■ **DIRECTIONS**:
For this task, output every entry below exactly and omit the pictures.

■ **SUPPLIED INFORMATION**:
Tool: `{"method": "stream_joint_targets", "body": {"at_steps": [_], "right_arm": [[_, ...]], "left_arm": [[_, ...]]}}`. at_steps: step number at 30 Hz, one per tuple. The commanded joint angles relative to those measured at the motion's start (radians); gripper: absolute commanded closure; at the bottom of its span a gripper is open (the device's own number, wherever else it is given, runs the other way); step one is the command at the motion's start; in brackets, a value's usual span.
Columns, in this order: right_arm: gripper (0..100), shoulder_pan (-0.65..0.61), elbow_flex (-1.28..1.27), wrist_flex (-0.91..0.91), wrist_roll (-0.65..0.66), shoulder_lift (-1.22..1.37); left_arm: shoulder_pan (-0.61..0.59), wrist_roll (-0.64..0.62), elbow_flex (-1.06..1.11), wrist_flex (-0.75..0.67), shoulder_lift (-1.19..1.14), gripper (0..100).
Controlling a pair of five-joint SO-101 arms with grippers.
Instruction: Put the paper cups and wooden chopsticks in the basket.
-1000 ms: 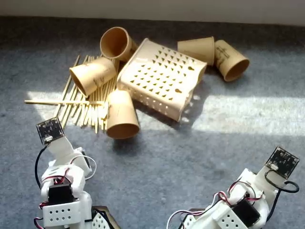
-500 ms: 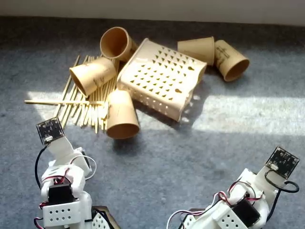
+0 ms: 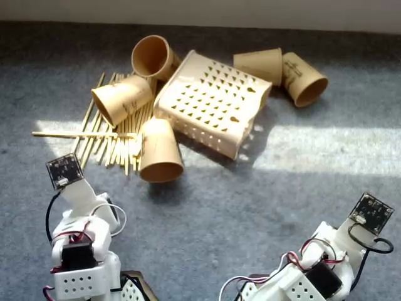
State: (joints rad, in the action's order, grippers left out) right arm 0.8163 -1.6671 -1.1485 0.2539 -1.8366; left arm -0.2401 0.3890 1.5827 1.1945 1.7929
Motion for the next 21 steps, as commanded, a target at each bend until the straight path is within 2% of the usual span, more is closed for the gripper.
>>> {"method": "stream_joint_targets", "body": {"at_steps": [1,5,10,21], "right_arm": [[90.3,0.013,-0.128,-0.004,-0.015,0.019],[90.3,0.013,-0.128,-0.004,-0.015,0.019],[90.3,0.013,-0.128,-0.004,-0.015,0.019],[90.3,0.013,-0.128,-0.004,-0.015,0.019]], "left_arm": [[-0.007,-0.002,-0.183,0.040,-0.002,88],[-0.005,0.000,-0.403,0.212,-0.002,88],[-0.005,0.000,-0.572,0.282,-0.039,88],[-0.005,-0.006,-1.032,0.466,-0.731,88]]}}
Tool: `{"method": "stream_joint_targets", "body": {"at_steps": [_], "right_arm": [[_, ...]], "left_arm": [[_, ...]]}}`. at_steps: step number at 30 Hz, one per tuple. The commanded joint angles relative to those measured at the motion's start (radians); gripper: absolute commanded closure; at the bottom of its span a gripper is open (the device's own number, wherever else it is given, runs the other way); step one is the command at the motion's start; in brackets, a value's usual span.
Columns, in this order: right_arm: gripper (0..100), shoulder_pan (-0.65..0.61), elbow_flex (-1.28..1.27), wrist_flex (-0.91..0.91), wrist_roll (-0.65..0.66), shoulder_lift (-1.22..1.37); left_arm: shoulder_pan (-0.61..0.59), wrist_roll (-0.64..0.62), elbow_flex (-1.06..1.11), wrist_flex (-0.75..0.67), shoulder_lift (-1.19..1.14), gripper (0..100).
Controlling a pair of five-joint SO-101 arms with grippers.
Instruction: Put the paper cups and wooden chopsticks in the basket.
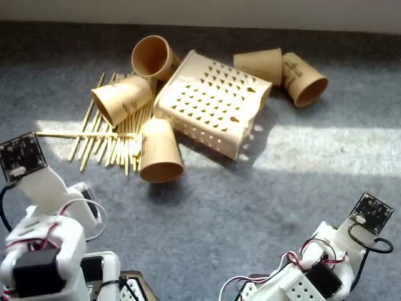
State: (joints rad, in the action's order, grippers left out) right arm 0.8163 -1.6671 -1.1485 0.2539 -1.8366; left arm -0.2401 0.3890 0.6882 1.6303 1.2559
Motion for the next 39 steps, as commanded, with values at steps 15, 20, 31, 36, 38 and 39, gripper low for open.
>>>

■ **ANSWER SPACE**:
Tool: `{"method": "stream_joint_targets", "body": {"at_steps": [_], "right_arm": [[_, ...]], "left_arm": [[_, ...]]}}`. at_steps: step number at 30 Hz, one per tuple. The commanded joint angles relative to those measured at the motion's start (radians); gripper: absolute commanded closure; at the bottom of its span a gripper is open (the device's own number, wherever else it is given, runs the other way); step one is the command at the motion's start; in brackets, a value's usual span.
Columns, in this order: right_arm: gripper (0..100), shoulder_pan (-0.65..0.61), elbow_flex (-1.28..1.27), wrist_flex (-0.91..0.91), wrist_roll (-0.65..0.66), shoulder_lift (-1.22..1.37); left_arm: shoulder_pan (-0.61..0.59), wrist_roll (-0.64..0.62), elbow_flex (-1.06..1.11), wrist_flex (-0.75..0.67), shoulder_lift (-1.19..1.14), gripper (0..100).
Controlling a pair of five-joint SO-101 arms with grippers.
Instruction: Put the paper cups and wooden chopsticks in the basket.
-1000 ms: 
-500 ms: 
+0 ms: 
State: (joints rad, in the action's order, grippers left out) right arm 0.8163 -1.6671 -1.1485 0.2539 -1.8366; left arm -0.2401 0.3890 1.5827 1.1945 1.7929
Motion for the next 21 steps, as commanded, a target at each bend until the straight path is within 2% of the usual span, more is closed for the gripper.
>>> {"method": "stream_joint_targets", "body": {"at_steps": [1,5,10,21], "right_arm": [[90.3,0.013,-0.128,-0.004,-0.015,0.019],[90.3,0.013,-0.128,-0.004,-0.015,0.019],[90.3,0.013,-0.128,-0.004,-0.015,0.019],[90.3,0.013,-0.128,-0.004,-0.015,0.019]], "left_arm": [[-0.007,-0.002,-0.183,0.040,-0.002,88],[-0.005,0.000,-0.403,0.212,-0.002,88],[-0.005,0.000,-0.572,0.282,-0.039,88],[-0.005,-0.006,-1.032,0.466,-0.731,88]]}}
Tool: `{"method": "stream_joint_targets", "body": {"at_steps": [_], "right_arm": [[_, ...]], "left_arm": [[_, ...]]}}`. at_steps: step number at 30 Hz, one per tuple. The commanded joint angles relative to those measured at the motion's start (radians); gripper: absolute commanded closure; at the bottom of its span a gripper is open (the device's own number, wherever else it is given, runs the other way); step one is the command at the motion's start; in brackets, a value's usual span.
Columns, in this order: right_arm: gripper (0..100), shoulder_pan (-0.65..0.61), elbow_flex (-1.28..1.27), wrist_flex (-0.91..0.91), wrist_roll (-0.65..0.66), shoulder_lift (-1.22..1.37); left_arm: shoulder_pan (-0.61..0.59), wrist_roll (-0.64..0.62), elbow_flex (-1.06..1.11), wrist_flex (-0.75..0.67), shoulder_lift (-1.19..1.14), gripper (0..100).
Controlling a pair of five-joint SO-101 arms with grippers.
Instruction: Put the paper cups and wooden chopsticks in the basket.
State: (joints rad, in the action's order, grippers left out) right arm 0.8163 -1.6671 -1.1485 0.2539 -1.8366; left arm -0.2401 0.3890 0.6882 1.6303 1.2559
Motion for the next 39 steps, as commanded, with values at steps 15, 20, 31, 36, 38 and 39, gripper low for open.
>>>

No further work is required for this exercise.